» **What to work on**
The required output is an exact restatement of the lines, starting with the one that contains "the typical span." and finishing with the last line of the listing. It contains no pictures.

» **Material provided**
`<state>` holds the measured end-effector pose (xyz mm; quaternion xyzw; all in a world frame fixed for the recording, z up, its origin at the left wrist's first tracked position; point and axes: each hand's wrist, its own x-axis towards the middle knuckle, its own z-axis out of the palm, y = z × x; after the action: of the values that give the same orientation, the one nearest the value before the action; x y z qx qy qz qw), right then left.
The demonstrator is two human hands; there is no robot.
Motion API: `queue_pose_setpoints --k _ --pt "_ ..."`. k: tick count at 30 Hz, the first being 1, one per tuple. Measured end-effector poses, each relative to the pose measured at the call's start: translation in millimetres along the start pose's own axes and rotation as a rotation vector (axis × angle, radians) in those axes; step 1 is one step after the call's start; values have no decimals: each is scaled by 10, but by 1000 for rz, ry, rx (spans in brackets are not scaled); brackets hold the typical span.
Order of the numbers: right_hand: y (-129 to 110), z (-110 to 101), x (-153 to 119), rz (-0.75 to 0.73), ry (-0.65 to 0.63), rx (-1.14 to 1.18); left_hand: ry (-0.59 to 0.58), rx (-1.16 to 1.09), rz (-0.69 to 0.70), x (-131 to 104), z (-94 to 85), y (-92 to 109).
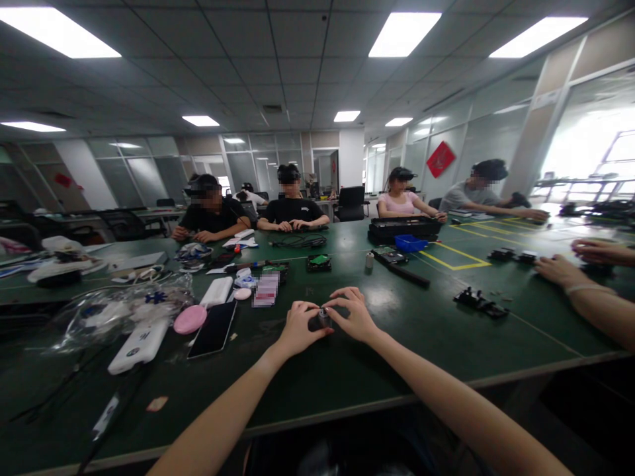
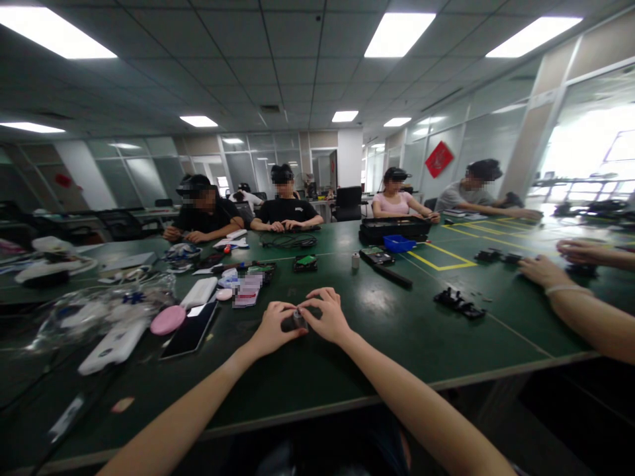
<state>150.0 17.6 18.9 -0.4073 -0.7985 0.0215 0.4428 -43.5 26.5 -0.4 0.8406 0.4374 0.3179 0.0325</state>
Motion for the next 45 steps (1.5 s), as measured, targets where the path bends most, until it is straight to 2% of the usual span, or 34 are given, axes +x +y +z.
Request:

» **Response area**
Motion API: `queue_pose_setpoints --k _ --pt "_ ..."`. k: tick count at 30 Hz, the first being 1, one per tuple. Measured end-effector poses, each relative to the pose measured at the call's start: translation in millimetres along the start pose's own axes and rotation as a rotation vector (axis × angle, radians) in those axes; step 1 is one step after the call's start; values have no decimals: each is scaled by 10, but by 1000 for rz, ry, rx (spans in brackets are not scaled); brackets hold the typical span.
Order of the numbers: right_hand: y (-129 to 110), z (-110 to 101), x (-153 to 119), rz (-0.75 to 0.73), ry (-0.65 to 0.63), rx (-1.14 to 1.18); left_hand: ry (-0.59 to 0.58), rx (-1.16 to 1.09), rz (-0.69 to 0.70), x (-131 to 104), z (-94 to 85), y (-92 to 109).
<state>150.0 17.6 18.9 -0.4073 -0.7985 0.0215 0.4428 -43.5 26.5 -0.4 0.8406 0.4374 0.3179 0.0325</state>
Motion for the next 45 steps (1.5 s), as measured, targets where the path bends most, until it is straight to 2% of the usual span, or 34 are given, axes +x +y +z.
Request:

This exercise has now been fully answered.